Surabaya (Antara Jatim) - Komisi Pemilihan Umum (KPU) Kota Surabaya menyatakan Panitia Pemilihan Kecamatan (PPK) harus memahami kode etik penyelenggaraan Pemilihan kepala Daerah (Pilkada) Surabaya 2015.
    Ketua KPU Surabaya Robiyan Arifin, di Surabaya, Minggu, mengatakan, PPK harus memahami bahwa kode etik Penyelenggara Pemilu adalah satu kesatuan landasan norma moral, etis, dan filosofis yang menjadi pedoman bagi perilaku penyelenggara pemilihan umum yang mengatur hal-hal yang diwajibkan, yang dilarang, serta yang patut atau tidak patut dilakukan, baik dalam tindakan maupun ucapan.
    "Kode etik ini menjadi pegangan kita yang sangat penting agar kita bisa lebih baik lagi," katanya.
    Adanya kode etik ini, kata dia, bertujuan untuk menjaga kemandirian, integritas, dan kredibilitas para pengelenggara pemilihan umum, baik  KPU RI, tingkat provinsi, KPU tingkat kota/kabupaten, hingga badan ad hoc lainnya seperti PPK, PPS, KPPS, PPLN, dan KPPSLN, serta anggota Bawaslu (Badan Pengawas Pemilu) dan Panwaslu di semua tingkatan.
    Robi melanjutkan, dasar hukum kode etik ini adalah Undang-Undang Nmor 15 Tahun 2011 Tentang Penyelenggara Pemilu, Undang-Undang RI No. 8 Tahun 2012 Tentang Pemilu Anggota DPR, DPD, dan DPRD Tahun 2014, Peraturan KPU No. 7 Tahun 2012 Tentang Tahapan, Program dan Jadwal Pemilu 2014, yang diubah terakhir dengan Peraturan KPU No. 6 Tahun 2013, serta Peraturan Bersama KPU, BAWASLU dan DKPP  No. 13 Tahun 2012, No. 11 Tahun 2012 dan No. 1 Tahun 2012 Tentang Kode Etik Penyelenggara Pemilihan Umum.
    "Kode etik ini bersifat mengikat, wajib dipatuhi, serta berlaku bagi seluruh jajaran sekretariat penyelenggara Pemilu.

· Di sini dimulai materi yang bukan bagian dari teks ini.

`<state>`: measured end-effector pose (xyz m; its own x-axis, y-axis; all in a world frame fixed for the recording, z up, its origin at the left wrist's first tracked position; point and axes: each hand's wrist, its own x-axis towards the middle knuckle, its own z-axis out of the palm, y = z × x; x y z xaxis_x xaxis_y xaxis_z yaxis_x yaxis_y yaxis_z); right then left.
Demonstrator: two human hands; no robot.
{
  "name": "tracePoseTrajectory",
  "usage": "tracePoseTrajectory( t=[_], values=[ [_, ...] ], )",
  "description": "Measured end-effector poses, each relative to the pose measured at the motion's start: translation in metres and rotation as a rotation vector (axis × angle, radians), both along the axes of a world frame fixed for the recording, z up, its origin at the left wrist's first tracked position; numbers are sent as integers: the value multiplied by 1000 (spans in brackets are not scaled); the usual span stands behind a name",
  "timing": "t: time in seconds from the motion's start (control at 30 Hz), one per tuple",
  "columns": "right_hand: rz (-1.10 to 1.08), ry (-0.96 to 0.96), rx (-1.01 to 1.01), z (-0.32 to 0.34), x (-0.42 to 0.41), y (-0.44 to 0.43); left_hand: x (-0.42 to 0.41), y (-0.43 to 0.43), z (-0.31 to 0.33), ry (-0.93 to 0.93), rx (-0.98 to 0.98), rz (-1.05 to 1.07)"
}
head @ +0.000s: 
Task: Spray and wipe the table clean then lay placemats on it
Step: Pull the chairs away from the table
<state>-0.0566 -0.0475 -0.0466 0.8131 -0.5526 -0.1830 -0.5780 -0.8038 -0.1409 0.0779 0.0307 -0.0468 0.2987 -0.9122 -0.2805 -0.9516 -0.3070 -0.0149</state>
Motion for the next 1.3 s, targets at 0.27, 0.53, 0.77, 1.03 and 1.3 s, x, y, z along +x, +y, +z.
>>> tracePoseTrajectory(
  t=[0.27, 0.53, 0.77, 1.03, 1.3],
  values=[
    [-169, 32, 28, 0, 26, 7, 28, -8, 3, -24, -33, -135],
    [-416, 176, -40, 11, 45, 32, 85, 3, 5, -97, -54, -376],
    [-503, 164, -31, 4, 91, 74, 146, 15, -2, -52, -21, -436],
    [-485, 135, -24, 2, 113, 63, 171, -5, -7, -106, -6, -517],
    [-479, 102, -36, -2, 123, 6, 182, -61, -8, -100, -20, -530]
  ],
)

Sementara penegakannya dilakukan sesuai dengan peraturan perundang-undangan yang berlaku terkait penegakan disiplin dan kode etik kepegawaian. Penyelenggara Pemilu yang melanggar Kode Etik bisa dikenai sanksi berupa teguran tertulis, pemberhentian sementara, atau pemberhentian tetap," katanya.

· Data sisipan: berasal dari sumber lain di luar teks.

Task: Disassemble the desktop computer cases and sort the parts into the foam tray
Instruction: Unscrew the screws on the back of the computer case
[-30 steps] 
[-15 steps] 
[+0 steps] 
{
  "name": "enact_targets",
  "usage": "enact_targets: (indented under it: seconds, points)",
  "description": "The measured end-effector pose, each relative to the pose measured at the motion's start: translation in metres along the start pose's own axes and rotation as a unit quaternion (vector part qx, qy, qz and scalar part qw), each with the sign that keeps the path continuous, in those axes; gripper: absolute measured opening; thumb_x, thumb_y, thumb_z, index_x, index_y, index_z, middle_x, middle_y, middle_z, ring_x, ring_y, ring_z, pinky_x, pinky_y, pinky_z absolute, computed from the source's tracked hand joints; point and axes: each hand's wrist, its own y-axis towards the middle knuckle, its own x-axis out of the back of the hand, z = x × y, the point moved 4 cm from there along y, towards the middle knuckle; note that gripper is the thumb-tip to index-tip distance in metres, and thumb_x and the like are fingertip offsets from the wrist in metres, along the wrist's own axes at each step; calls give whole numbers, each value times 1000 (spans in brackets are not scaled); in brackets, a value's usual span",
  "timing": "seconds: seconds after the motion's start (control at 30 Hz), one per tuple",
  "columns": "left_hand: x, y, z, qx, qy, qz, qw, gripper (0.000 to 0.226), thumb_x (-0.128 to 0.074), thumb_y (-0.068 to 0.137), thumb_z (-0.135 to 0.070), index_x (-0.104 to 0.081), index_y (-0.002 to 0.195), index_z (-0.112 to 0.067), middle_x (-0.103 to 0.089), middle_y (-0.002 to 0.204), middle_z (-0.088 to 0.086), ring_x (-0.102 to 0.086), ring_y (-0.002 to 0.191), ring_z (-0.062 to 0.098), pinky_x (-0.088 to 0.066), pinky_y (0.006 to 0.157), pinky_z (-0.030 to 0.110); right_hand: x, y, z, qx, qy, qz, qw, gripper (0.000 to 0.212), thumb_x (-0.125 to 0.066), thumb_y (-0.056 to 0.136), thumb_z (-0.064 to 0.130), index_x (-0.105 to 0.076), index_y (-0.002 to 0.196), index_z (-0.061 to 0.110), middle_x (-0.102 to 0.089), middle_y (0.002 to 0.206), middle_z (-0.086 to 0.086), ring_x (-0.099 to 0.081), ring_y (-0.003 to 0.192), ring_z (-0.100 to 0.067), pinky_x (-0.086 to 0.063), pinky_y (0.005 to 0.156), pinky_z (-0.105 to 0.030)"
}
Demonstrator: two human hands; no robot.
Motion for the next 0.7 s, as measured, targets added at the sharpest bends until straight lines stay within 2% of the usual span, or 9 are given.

    Robi juga menjelaskan mengenai prinsip dasar etika dan perilaku bagi para penyelenggara pemilu, di antaranya adalah beriman dan bertaqwa kepada Tuhan Yang Maha Esa, menjunjung tinggi Pancasila dan Undang-Undang Dasar 1945, menjunjung tinggi kepentingan bangsa dan Negara Kesatuan Republik Indonesia, menunjukkan  penghargaan dan kerja sama dengan seluruh lembaga dan aparatur negara untuk kepentingan bangsa dan negara, menjaga dan memelihara nama baik negara, serta memelihara dan menjaga kehormatan lembaga Penyelenggara Pemilu.
    Kepada seluruh anggota PPK, Robi juga memaparkan asas-asas penyelenggara pemilu. Asas-asas itu di antaranya adalah mandiri, jujur, adil, kepastian hukum, tertib, kepentingan umum, keterbukaan, proporsionalitas, profesionalitas, akuntabilitas, efiensi, dan efektivitas.

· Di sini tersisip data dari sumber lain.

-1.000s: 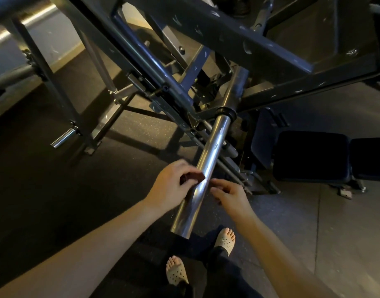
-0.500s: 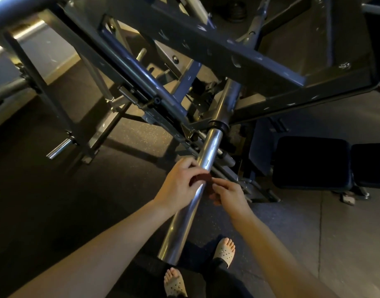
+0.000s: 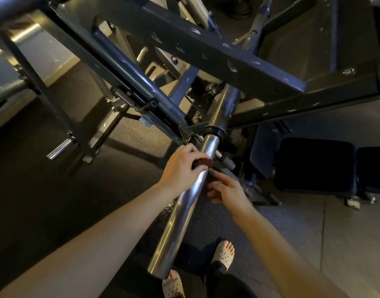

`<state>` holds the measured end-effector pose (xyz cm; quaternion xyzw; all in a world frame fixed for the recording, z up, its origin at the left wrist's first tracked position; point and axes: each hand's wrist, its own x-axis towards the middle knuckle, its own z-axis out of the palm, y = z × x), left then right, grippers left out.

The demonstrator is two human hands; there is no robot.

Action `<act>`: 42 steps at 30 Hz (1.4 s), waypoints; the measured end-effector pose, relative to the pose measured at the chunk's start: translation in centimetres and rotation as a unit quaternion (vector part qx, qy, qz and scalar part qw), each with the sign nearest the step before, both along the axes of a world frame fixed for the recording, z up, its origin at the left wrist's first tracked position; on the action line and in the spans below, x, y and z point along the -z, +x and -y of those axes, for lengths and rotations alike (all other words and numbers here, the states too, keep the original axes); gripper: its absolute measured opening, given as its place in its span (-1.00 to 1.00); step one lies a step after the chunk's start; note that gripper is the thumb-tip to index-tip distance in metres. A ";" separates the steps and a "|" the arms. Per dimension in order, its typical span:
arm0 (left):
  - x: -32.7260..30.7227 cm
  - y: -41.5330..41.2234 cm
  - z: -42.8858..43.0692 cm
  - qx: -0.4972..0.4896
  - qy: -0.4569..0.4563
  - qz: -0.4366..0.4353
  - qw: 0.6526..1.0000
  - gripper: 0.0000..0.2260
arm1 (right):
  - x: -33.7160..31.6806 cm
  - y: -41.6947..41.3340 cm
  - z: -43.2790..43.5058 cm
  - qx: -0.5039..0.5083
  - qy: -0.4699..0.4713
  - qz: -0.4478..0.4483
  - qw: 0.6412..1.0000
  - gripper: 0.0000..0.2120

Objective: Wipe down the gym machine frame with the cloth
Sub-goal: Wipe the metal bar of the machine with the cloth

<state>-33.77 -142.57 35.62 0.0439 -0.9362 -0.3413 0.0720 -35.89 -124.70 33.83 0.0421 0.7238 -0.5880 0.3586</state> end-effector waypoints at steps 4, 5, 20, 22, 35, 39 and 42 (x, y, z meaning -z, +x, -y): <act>-0.7 7.6 -0.5 0.010 0.020 0.012 1.000 -0.79 | -0.6 -1.6 0.4 -0.006 -0.005 -0.011 1.000 -0.58; -1.0 9.7 -0.4 0.020 0.031 0.028 0.999 -0.80 | -0.6 -1.9 0.5 -0.010 -0.001 -0.015 1.000 -0.57; -0.2 1.2 -0.8 -0.016 0.056 0.023 0.998 -0.82 | -0.5 -4.1 -0.4 -0.057 0.007 -0.007 0.998 -0.64; -0.8 4.8 -0.2 0.001 0.079 0.056 0.995 -0.82 | -0.4 -4.3 -0.5 -0.062 -0.002 0.000 0.998 -0.65; 0.3 -5.0 -1.2 -0.094 0.107 -0.005 0.990 -0.76 | 0.4 -5.4 -0.6 -0.063 0.007 0.014 0.998 -0.65; -0.7 2.1 0.1 -0.100 0.160 0.095 0.978 -0.75 | 0.6 -5.2 -0.7 -0.058 -0.013 0.019 0.998 -0.67; -0.9 0.7 0.4 -0.105 0.158 0.122 0.974 -0.80 | 0.7 -5.0 -0.5 -0.053 -0.014 0.017 0.998 -0.67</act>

    Dia meminta agar penyelenggara pemilu menjaga dan memelihara netralitas, imparsialitas, dan asas-asas penyelenggaraan Pemilu yang jujur, adil, dan demokratis serta tidak mengikutsertakan atau melibatkan kepentingan pribadi maupun keluarga dalam seluruh pelaksanaan tugas, wewenang, dan kewajibannya.
    Selain itu, Robi meminta para anggota PPK menolak menerima uang, barang, dan/atau jasa atau pemberian lainnya yang apabila dikonversi melebihi standar biaya umum dalam jangka waktu paling lama 3 (tiga) jam, dalam kegiatan tertentu secara langsung maupun tidak langsung dari calon peserta Pemilu, peserta Pemilu, calon anggota DPR dan DPRD, dan tim kampanye.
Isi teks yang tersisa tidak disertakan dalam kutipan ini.